What needs to be done -
Please output exactly the lines below, starting at the line that has "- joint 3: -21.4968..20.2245" and ending at the line that has "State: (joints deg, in", both included; leave out all pictures and include nothing else.
◆ ◆ ◆ ◆ ◆ ◆ ◆
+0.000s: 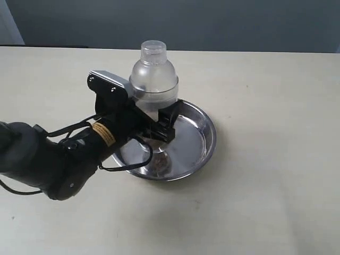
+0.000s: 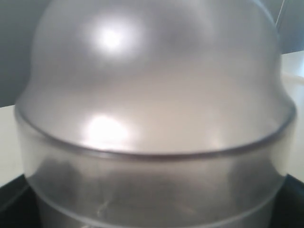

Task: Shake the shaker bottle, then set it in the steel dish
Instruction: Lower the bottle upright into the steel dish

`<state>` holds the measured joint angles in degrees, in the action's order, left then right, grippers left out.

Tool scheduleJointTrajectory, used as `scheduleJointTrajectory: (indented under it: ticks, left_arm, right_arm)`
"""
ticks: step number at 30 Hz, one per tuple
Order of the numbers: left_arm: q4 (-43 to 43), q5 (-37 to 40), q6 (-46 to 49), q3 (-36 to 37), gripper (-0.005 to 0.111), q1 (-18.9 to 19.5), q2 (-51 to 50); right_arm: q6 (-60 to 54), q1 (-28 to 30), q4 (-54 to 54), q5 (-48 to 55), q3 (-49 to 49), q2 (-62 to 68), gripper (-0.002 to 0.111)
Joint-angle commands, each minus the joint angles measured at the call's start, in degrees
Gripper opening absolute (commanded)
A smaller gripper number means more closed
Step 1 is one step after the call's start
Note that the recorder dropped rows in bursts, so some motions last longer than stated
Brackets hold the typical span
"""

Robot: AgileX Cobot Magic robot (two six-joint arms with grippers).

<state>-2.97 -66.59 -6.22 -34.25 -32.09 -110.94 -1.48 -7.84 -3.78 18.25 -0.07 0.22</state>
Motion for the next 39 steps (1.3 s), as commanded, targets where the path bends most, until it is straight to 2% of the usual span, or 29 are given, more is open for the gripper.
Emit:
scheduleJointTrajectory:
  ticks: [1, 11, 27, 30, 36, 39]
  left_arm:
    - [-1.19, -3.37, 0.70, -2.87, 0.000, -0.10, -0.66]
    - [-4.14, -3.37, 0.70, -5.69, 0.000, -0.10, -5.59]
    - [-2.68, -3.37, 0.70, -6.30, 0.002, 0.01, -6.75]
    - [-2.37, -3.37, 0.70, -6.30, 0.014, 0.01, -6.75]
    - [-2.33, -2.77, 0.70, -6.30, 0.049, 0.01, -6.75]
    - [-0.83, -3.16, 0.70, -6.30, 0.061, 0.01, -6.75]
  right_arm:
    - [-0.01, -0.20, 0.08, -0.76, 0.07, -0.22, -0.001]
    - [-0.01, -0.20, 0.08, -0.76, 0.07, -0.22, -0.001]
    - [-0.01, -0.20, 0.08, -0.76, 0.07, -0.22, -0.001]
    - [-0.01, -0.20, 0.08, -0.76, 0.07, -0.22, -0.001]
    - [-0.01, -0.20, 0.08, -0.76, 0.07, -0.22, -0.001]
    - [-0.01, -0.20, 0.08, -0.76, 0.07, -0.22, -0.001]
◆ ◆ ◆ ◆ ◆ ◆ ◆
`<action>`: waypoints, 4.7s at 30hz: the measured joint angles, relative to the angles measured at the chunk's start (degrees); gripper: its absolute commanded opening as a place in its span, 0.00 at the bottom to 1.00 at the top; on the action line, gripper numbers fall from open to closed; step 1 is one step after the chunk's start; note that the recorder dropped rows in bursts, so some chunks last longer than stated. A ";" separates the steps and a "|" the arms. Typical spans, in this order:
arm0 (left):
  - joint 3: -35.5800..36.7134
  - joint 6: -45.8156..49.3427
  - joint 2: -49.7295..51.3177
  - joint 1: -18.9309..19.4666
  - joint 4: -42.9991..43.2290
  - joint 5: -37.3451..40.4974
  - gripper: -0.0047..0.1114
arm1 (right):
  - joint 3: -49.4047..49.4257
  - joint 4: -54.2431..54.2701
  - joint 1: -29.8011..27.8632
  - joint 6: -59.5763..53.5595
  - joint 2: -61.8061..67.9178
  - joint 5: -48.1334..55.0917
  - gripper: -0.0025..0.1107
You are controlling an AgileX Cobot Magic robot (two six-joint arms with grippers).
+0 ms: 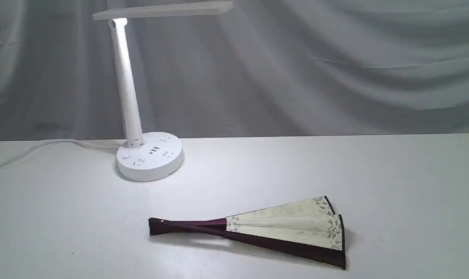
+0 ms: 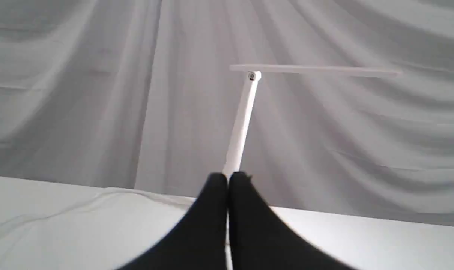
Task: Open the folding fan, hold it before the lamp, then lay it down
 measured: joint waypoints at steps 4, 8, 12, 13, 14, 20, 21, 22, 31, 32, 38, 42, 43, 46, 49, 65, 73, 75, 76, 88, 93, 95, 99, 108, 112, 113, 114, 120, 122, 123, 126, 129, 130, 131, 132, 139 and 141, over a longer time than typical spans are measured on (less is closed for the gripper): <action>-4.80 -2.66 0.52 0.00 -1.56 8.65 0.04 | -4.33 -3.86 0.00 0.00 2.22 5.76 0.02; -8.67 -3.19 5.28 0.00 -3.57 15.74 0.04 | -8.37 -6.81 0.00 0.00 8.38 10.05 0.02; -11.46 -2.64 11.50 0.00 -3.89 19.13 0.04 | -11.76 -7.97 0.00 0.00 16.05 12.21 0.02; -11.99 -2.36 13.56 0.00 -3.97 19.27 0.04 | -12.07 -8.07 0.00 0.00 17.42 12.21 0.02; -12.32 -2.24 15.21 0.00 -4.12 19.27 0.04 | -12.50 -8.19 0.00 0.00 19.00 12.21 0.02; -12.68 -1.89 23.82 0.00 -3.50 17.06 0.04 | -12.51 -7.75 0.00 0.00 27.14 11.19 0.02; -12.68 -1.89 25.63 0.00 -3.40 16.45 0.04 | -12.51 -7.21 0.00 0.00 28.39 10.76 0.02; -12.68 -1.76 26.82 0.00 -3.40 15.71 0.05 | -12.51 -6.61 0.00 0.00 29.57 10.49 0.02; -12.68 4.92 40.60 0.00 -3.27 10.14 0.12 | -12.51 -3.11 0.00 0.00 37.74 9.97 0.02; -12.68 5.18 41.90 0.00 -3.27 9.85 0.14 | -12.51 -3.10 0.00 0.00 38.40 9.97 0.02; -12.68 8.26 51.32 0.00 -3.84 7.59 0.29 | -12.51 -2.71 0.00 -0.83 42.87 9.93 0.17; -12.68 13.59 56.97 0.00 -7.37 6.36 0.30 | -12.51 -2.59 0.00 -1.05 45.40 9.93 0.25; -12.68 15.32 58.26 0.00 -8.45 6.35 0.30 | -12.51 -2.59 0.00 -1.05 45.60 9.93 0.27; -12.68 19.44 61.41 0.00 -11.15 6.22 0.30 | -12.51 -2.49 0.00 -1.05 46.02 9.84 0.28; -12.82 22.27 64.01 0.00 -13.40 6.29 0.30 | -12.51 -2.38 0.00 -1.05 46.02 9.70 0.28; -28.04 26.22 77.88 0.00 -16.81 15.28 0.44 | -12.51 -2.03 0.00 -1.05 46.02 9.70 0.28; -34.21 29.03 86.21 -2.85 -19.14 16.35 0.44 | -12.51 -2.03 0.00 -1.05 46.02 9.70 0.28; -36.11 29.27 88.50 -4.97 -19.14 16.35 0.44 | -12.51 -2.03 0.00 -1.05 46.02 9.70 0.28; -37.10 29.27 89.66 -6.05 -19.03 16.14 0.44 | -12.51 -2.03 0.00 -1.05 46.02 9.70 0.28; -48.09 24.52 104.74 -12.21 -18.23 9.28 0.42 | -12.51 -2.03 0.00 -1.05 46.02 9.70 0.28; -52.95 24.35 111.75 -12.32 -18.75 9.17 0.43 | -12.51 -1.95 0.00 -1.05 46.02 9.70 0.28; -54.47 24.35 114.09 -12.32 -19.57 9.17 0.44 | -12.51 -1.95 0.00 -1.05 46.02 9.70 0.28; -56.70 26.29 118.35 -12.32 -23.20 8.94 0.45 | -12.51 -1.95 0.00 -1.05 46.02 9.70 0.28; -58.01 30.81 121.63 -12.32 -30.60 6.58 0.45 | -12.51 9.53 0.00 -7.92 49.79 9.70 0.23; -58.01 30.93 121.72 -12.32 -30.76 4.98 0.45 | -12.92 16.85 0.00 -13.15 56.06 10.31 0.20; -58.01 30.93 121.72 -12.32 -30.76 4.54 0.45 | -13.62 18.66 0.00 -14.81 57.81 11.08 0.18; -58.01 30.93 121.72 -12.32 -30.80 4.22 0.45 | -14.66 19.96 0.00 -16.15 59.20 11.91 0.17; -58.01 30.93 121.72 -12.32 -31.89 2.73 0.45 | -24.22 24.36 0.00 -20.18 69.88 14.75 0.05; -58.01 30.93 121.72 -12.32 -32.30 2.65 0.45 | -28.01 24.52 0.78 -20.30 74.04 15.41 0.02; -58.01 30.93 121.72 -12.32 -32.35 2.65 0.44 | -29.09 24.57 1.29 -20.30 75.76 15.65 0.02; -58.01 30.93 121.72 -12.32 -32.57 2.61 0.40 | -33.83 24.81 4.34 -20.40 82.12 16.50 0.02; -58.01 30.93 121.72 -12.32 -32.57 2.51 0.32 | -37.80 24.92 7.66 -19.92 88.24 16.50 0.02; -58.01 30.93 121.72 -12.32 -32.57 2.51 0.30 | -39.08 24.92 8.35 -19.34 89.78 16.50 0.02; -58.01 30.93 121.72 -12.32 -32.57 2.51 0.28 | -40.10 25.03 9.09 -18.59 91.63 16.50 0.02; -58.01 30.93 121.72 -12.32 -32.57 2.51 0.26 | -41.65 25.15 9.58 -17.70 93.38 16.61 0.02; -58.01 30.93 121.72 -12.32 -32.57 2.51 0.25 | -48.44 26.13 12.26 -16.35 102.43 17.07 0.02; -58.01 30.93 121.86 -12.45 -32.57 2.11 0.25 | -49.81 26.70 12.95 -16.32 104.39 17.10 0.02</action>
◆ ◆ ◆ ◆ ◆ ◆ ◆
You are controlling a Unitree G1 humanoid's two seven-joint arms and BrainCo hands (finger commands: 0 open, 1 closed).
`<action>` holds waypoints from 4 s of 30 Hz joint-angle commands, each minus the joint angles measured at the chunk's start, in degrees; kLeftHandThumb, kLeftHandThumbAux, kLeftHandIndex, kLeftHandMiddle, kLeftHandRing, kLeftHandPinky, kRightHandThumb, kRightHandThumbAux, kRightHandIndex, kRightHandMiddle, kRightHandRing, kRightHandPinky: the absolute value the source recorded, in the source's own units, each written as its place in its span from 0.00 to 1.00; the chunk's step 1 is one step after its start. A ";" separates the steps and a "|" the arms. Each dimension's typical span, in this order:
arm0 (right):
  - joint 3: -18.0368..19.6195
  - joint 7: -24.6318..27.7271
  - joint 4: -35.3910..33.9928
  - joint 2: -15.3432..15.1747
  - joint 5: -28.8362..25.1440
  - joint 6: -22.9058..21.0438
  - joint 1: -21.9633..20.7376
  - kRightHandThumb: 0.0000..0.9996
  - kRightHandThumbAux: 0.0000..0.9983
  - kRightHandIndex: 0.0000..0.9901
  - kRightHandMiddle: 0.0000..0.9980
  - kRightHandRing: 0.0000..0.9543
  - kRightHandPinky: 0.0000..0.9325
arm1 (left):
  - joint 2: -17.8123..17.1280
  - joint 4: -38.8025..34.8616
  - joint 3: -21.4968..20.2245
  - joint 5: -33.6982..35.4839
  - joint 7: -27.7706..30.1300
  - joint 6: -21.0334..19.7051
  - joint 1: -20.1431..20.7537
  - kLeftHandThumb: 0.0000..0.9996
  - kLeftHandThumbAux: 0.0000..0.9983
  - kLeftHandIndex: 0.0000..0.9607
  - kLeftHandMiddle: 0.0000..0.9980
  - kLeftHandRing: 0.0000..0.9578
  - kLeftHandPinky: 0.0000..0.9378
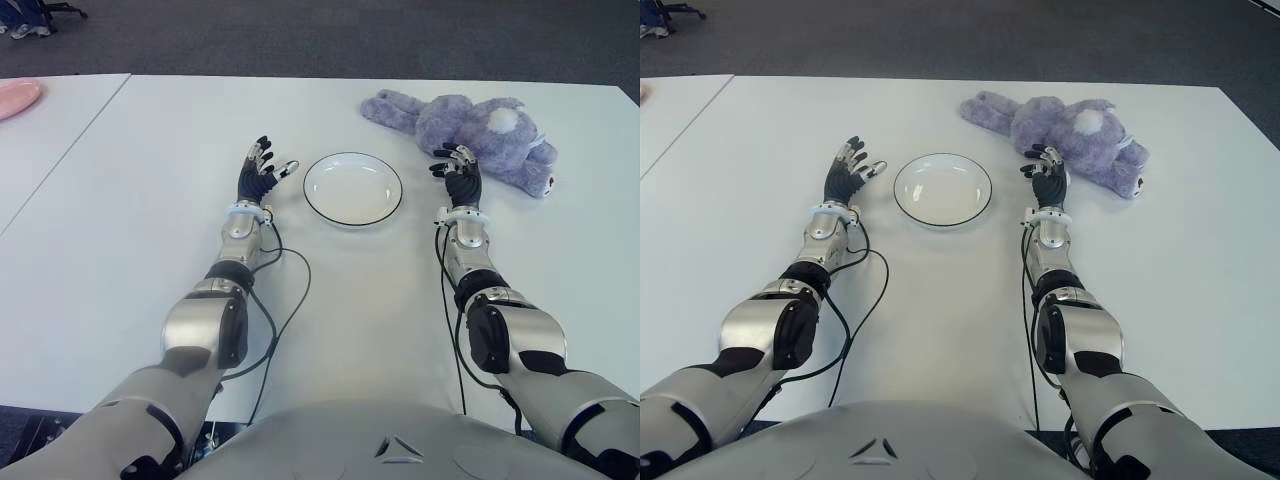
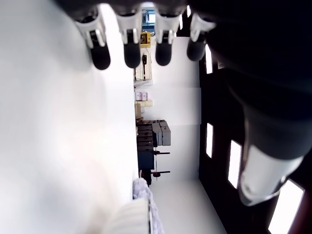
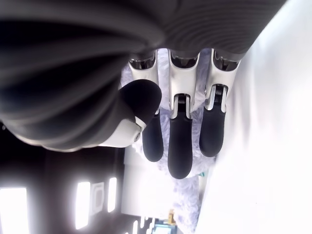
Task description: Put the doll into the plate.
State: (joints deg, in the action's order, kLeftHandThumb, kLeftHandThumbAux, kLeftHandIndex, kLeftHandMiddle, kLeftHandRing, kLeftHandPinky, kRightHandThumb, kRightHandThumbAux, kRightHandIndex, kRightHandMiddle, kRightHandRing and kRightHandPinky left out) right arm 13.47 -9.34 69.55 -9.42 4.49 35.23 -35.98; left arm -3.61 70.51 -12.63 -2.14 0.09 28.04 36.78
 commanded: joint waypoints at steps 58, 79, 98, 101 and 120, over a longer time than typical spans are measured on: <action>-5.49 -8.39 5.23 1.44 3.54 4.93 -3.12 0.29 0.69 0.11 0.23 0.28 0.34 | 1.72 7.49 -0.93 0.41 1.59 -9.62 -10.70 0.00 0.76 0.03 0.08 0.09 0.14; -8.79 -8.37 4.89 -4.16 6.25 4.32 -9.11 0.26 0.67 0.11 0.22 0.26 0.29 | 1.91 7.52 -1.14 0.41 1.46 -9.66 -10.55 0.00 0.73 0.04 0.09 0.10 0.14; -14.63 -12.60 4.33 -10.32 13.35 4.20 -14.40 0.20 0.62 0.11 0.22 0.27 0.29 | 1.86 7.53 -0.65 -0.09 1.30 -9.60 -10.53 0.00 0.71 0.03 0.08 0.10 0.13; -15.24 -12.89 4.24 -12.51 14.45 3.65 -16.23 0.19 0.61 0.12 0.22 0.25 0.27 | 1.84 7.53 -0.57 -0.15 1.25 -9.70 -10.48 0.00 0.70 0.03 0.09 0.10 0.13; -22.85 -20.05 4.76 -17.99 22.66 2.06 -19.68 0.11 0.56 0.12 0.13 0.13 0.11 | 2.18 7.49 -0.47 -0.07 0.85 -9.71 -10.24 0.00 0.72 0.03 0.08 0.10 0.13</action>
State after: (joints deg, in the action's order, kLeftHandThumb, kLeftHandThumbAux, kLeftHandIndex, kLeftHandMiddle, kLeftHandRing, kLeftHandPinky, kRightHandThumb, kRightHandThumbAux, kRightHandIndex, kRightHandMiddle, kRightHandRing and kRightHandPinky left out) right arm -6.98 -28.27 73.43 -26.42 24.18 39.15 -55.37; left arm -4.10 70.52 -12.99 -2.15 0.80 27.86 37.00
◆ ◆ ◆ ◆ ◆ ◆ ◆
Exercise output -
  - joint 3: -21.4968..20.2245
  - joint 5: -33.6982..35.4839
  - joint 7: -27.7706..30.1300
  - joint 6: -21.0334..19.7051
  - joint 1: -20.1431..20.7537
  - kLeftHandThumb: 0.0000..0.9996
  - kLeftHandThumbAux: 0.0000..0.9983
  - kLeftHandIndex: 0.0000..0.9607
  - kLeftHandMiddle: 0.0000..0.9980
  - kLeftHandRing: 0.0000..0.9578
  - kLeftHandPinky: 0.0000..0.9378
Task description: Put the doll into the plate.
State: (joints deg, in the action's order, kLeftHandThumb, kLeftHandThumbAux, kLeftHandIndex, kLeftHandMiddle, kLeftHandRing, kLeftHandPinky, kRightHandThumb, kRightHandThumbAux, kRightHandIndex, kRightHandMiddle, kRightHandRing and kRightHandPinky left out) right arm 13.47 -9.34 69.55 -9.42 4.49 35.23 -35.98; left arm -3.61 70.51 -12.63 -2.14 0.09 28.04 36.78

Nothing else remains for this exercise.